An examination of the growing use of freelance talent in the APAC region.
By The Editors
Recent research from HRO Today and Allegis Global Solutions found that the use of freelancers in the APAC region is growing rapidly, with 45 per cent of respondents anticipating the use of freelancers will increase in the next 24 months. Use of freelancers over the past two years also increased, albeit more modestly, as nearly a quarter of respondents reported an increase during that time.
What positions do freelancers fill? Technology maintenance, and development, such as website, IT and software, were the most common job roles. Freelance talent is also often applied in the creative realm, including in graphic design, writing, and content.
Where do organisations source this talent? LinkedIn was the only source used by more than 50 per cent of respondents; universities took the second spot, used by 48 per cent of study participants. Whilst LinkedIn seems to making inroads in APAC, only 35 per cent of those respondents using it were satisfied, which suggests that progress in this region will be limited until dissatisfaction is remedied.
There are myriad factors that attract freelancers, but for most, higher pay isn’t one of them. Freelancers, highly value flexibility in the workplace, and this trend was reflected in the study. Flexibility was the top reason, cited by 85 per cent, followed by the chance to take on more interesting projects and clearly defined project specifications.

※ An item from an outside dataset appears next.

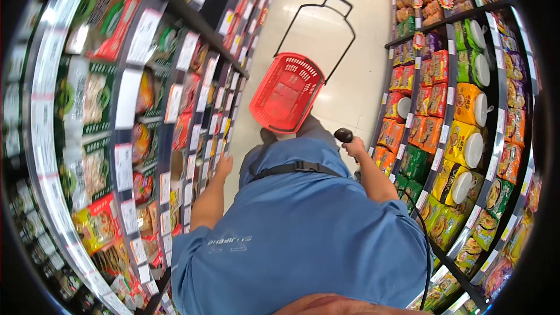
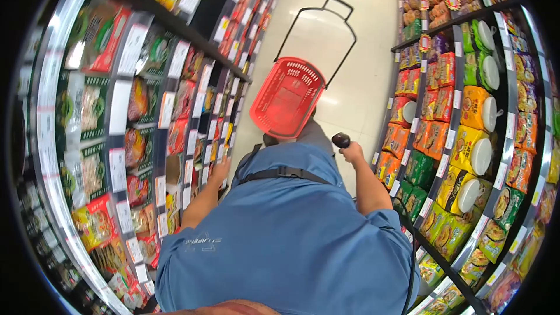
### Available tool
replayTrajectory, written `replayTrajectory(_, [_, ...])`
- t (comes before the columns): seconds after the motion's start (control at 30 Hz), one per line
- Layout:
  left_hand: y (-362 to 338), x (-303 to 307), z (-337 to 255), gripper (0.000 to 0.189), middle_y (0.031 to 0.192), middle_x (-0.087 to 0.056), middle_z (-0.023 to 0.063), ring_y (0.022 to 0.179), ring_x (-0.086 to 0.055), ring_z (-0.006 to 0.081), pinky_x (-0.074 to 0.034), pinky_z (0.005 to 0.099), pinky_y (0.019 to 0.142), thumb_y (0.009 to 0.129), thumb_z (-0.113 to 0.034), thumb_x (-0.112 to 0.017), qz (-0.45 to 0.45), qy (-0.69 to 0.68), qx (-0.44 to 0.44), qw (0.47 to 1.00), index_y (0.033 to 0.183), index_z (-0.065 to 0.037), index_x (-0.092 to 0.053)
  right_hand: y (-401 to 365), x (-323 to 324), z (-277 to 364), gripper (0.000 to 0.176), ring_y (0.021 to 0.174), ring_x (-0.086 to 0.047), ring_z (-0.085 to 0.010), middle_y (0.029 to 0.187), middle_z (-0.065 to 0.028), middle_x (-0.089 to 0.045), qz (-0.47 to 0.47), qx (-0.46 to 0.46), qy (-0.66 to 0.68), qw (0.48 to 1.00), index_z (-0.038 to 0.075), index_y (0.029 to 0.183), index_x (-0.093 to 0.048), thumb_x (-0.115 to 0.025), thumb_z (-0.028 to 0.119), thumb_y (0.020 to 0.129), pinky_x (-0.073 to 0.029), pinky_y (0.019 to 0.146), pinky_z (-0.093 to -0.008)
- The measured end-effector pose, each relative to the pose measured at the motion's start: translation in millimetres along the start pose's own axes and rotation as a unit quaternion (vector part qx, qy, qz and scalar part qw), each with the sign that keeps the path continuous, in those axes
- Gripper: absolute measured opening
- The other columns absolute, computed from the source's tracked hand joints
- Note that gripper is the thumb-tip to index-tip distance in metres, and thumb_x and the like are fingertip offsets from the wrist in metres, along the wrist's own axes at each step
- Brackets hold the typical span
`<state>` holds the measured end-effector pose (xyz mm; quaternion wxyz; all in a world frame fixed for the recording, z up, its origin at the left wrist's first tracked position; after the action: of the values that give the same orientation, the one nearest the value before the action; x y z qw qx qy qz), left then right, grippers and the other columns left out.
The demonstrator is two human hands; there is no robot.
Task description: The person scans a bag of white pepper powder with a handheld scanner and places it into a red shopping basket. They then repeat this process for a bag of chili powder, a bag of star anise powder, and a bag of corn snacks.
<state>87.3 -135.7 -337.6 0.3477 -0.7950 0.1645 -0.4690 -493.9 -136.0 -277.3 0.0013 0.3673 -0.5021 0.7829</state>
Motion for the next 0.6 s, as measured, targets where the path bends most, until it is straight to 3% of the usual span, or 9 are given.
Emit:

1. Use of freelancers over the last 24 months. Respondents were asked how their organisations’ use of freelancers changed over the last 24 months. Well over one-half (60 per cent) of study participants indicated they their use of freelancers has remained largely the same (see Figure 1). However, 24 per cent recorded an increase, and more than 16 per cent reported a decline. Those respondents who indicated a change were asked for the percentage of increase or decrease in their use of freelancers. The reported average increase was 16 per cent, whist the average decline was 8 per cent. The findings suggests a slight uptick in use of freelancers over the last 24 months
2. Use of freelancers over the next 24 months. The research found that 45 per cent of respondents anticipate their use of freelancers will increase in the next two years and 18 per cent anticipate a decrease (see Figure 2). Those anticipating an increase outnumbered those anticipating a decrease by two and one half times. How much of an increase is anticipated? The study found an average of 10 per cent. On the other hand, the average decline was 25 per cent.
3. Roles freelancers fill. Technology roles—website, IT, and software—were by far the most common with 52 per cent of organisations using freelancers to fill them (see Figure 3 with graphic design (29 per cent) and writing and content (26 per cent) following). These creative roles are often needed on a case-by-case basis, and creative thinkers sometimes prefer flexibility.
The only other area where at least 20 perc ent of study respondents leverage freelancers is in translation and languages. The APAC region is large and diverse, with many languages employed across many countries, all trying to do business together. Quick and accurate translation services are vital in the region, but again, often not needed enough to warrant full-time employment.
4. Sources of freelance talent. The study found that organisations leverage many sources for freelance talent, which is indicative of the broad scope of the APAC region (see Figure 4). Only one source—LinkedIn—was used by over one-half of respondents (54 per cent), suggesting that the social networking channel is making great headway in the APAC region, particularly in Hong Kong and Singapore. Other sources used with some degree of frequency include universities (48 per cent) and internet job boards (44 per cent). Contingent labour specialists and managed service programme (MSP) providers were also both used by over one-third of respondents.
5. Factors that most attract freelancers. Eight-five per cent of respondents say that flexibility is the top reason they take on freelance projects for organisations (see Figure 5). Fifty-two per cent of respondents report that more interesting projects and 48 per cent said clearly defined project specifications are reasons why they freelance for organisations. Higher pay was indicated by 22 per cent of respondents, suggesting they do not believe freelancers are attracted to their company for more compensation.
6. Biggest challenge in obtaining freelance talent. The study found that the biggest obstacle for organisations is finding freelancers with the skill set they need.